Figure 2.

MARCKS is important for axon development. (A) Cortical neurons were transfected with pSUPER vector or pSUPER encoding siRNAs against MARCKS (siMARCKS) or scrambled sequence (siScramble) together with MARCKS^Res. Endogenous MARCKS and MARCKS^Res levels were analyzed by IB with antibody against MARCKS or GFP, respectively. Actin and vector-encoded GFP were probed as controls. (B) Isolated cortical neurons were transfected with EGFP, siScramble, or siMARCKS, either alone or together with MARCKS^Res. At DIV3, cultures were fixed and analyzed for axon length. Scale bar, 20 μm. (C) Quantification of normalized axon length.
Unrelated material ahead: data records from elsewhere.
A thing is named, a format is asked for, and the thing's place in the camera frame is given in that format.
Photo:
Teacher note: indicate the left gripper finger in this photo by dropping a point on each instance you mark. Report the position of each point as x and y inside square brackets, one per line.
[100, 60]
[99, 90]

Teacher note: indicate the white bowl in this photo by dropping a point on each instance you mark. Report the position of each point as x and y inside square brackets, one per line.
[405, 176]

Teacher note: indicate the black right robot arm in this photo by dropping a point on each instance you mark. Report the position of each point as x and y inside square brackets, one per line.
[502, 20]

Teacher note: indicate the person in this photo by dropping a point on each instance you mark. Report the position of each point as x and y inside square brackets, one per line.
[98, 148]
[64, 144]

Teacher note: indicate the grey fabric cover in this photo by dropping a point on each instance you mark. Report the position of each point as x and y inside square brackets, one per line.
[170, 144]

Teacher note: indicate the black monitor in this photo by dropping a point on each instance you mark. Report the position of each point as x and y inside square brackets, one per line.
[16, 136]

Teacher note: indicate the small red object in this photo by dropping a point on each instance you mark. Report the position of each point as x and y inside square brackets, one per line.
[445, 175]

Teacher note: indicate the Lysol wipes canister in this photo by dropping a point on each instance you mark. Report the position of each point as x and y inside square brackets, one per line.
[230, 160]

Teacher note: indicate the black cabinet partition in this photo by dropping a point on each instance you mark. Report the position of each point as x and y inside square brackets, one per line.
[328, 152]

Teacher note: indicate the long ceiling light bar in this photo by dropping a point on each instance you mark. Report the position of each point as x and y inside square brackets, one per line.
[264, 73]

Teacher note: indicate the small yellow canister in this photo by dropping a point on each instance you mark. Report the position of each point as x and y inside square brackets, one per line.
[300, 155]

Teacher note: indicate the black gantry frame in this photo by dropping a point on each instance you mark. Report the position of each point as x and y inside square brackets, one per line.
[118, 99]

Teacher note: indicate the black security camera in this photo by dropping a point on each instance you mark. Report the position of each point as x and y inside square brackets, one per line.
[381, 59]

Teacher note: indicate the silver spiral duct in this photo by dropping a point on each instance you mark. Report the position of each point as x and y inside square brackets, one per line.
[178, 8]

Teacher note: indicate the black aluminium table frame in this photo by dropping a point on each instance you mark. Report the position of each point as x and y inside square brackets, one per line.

Data are shown as mean ± SEM. At least 80 neurons from three independent experiments were analyzed. ^***P < 0.001, one-way ANOVA. (D) DIV3 cortical neurons transfected with siScramble or siMARCKS were stained with anti-JIP1 and Tuj1 antibodies. Note the specific localization of JIP1 in axonal tips (red arrows). Scale bar, 20 μm. (E) Isolated cortical neurons were transfected with various plasmid combinations, and then stained with Smi312 and Tuj1 at DIV3. Scale bar, 20 μm. (F) Quantification of normalized axon length. Data are shown as mean ± SEM. At least 80 neurons from three independent experiments were analyzed. ^***P < 0.001, one-way ANOVA. (G, H) P2 neocortical slices from rat embryos electroporated at E16.5 with plasmids encoding siScramble or siMARCKS, together with pCAG-EYFP, were analyzed for axon development. Smi312 was used to label axonal tracts. Enlarged areas indicate axon tracts coursing through the intermediate zone (IZ). The length of these axon bundles, as sketched by dashed lines which delineate the path of axonal tracts in the IZ, was quantified with the value from control group normalized as 1.0 (H). Data are presented as mean ± SEM. At least four animals in each group were analyzed. ^**P < 0.01, Student's t-test. Scale bar, 500 μm.